A number of efforts have been launched to help the Pentagon, which is very comfortable interacting with large, relatively slow-moving defense contracting giants, make overtures to the tech sector without scaring off its smaller and more innovative firms.
“That is a much different partnership than exists today because it is a much broader partnership,” Air Force Gen. Paul Selva said Aug. 25 at the Center for Strategic and International Studies. “I would suggest to you that with all of our large defense companies, that is the very natural relationship. But if I went into a company that has no relationship with the military and said ‘Your technology look interesting to me and I think it has military utility,’ many of those companies would initially stand back and say…‘I can’t absorb a contract on the scale that the Defense Department might bring to me,’ or ‘I’m not really interested in being associated with the military.’”
(Photo: U.S. Air Force)
Pentagon officials and personnel in charge of innovation within the services need to develop an understanding of the “broad trajectory” of technology that they no longer direct. Where a generation ago the government drove technological development for itself and the commercial world, now the government must look outward for innovation, Selva said.
“In 1996 we spent almost 10 times the amount that the civilian community spent on this kind of research,” Selva said. “Today those numbers are almost flipped. IT companies around the world are so rich in capital relatively speaking to what they looked like in 1996 that they have flipped that equation on its head.”

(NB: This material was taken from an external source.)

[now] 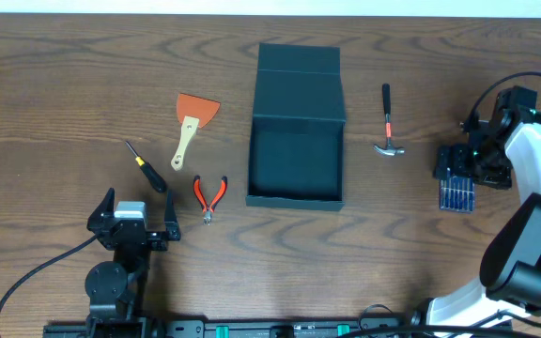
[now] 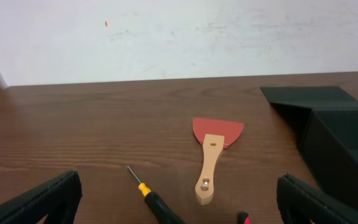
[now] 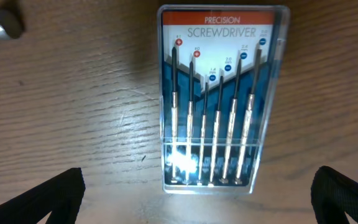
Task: Pack container
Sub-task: 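Move the right gripper over the clear screwdriver set case, then lower the right gripper and close it on the screwdriver case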
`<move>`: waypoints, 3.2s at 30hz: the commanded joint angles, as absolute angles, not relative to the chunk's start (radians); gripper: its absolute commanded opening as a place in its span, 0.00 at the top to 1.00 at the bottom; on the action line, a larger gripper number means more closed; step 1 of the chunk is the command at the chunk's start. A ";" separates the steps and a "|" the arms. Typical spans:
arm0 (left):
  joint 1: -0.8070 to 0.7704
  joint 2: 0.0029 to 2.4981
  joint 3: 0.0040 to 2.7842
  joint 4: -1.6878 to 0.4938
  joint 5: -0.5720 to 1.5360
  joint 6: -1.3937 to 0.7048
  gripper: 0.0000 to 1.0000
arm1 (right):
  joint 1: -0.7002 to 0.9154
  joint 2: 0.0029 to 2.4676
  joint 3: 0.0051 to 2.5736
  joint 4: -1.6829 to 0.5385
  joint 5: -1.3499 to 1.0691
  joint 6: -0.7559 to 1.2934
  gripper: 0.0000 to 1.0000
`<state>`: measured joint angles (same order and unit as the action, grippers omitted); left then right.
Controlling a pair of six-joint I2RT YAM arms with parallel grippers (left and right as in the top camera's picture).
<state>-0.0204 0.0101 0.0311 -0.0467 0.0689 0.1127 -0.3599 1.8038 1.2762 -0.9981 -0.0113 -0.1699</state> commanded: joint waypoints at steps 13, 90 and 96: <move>-0.019 0.004 0.004 -0.062 0.079 0.127 0.01 | -0.368 1.837 1.203 -0.866 0.029 -0.226 0.01; -0.019 0.004 0.004 -0.062 0.078 0.127 0.01 | -0.429 1.898 1.092 -0.722 -0.076 -0.214 0.37; -0.019 0.004 0.004 -0.062 0.079 0.127 0.01 | -0.429 1.898 1.092 -0.722 -0.076 -0.213 0.48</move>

The most compelling example of commercial technology that has practical military application is human-machine interface and using robotics and autonomy to speed decision making, he said. But the government is not willing to place large bets on technologies with little promise of creating influential capabilities.
“We are not venture capitalists. I am not placing bets I don’t think are going to pay off,” Selva said. “In a sense we are a little bit like venture capitalists in this innovation space, because we are literally trying to triage and figure out where the highest payoff might be and place that bet and determine if that technology or that concept will pay off.”
He called for small investments of capital in reasonably proven technologies that won’t break the bank if they fail. The process can “come unglued” if innovators lose the reins and end up with nothing to show Congress for large investments of capital, he said.
“As long as we keep the number small, on both the amount invested and magnitude of failure, we are likely going to continue to have willing partners,” he said.